Produzido pela Ri7a - a Inteligência Artificial do R7

A curiosa queda do dólar frente ao real, enquanto o barril de petróleo continua a subir, tem a ver com a autossuficiência brasileira no combustível, aponta o economista Ricardo Buso. Com o mercado atento à trégua entre Estados Unidos e Irã, a moeda norte-americana abriu esta quarta-feira (22) cotada a R$ 4,96.

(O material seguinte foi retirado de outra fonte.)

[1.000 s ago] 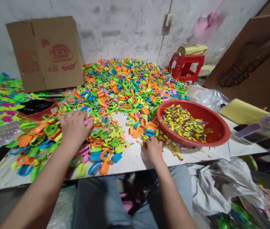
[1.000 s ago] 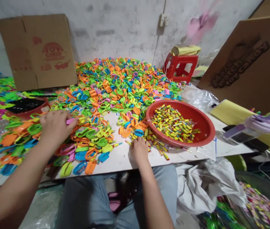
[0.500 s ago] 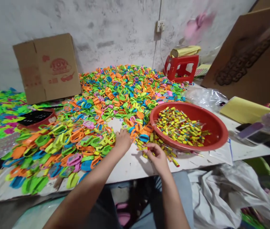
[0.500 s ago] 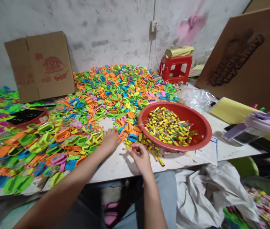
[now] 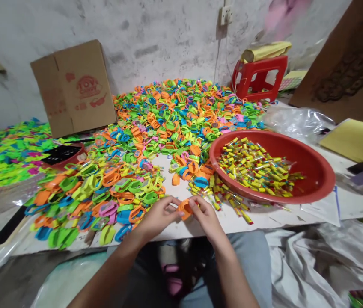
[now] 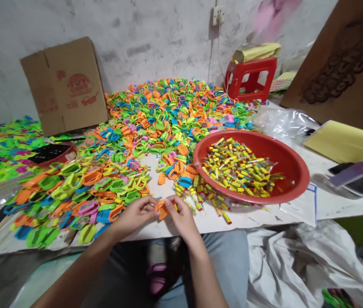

Em entrevista ao Conexão Record News, ele explica que a indústria petroleira no Brasil produz um excedente que não a deixa refém dos impactos da guerra no Oriente Médio. Pelo contrário, o conflito acaba por impulsionar as exportações brasileiras, que substituem aquelas afetadas pelo bloqueio ao estreito de Ormuz.


Notas de dinheiro e moedas
Produção insuficiente para o mercado interno reflete no valor de câmbio do dólar Reprodução/Record News

Nos Estados Unidos, porém, a produção não é suficiente para atender à demanda da população. “Nós estamos falando do maior produtor de petróleo do mundo, mas também do maior consumidor. O que ele produz não é autossuficiência, ele precisa importar. O efeito da guerra para ele é diferente porque encarece o petróleo e tem menos benefícios que nós”, diz Buso.

É a partir dessa vantagem comparativa, reforça o especialista, que o nosso real se fortalece acima dos padrões anteriores ao conflito. No entanto, ao mesmo tempo em que as projeções são positivas, ele destaca que os repasses do aumento do petróleo não são imediatos ao mercado brasileiro, que trabalha com uma política de controle de preços.


“A Petrobras tem como regra repassar ao mercado externo, e aí eu tenho que ler petróleo mais câmbio, só que ela não faz isso no calor do movimento, ela espera uma tendência se desenhar”, conclui Buso. É graças a essa estratégia que oscilações bruscas não chegam ao bolso dos brasileiros.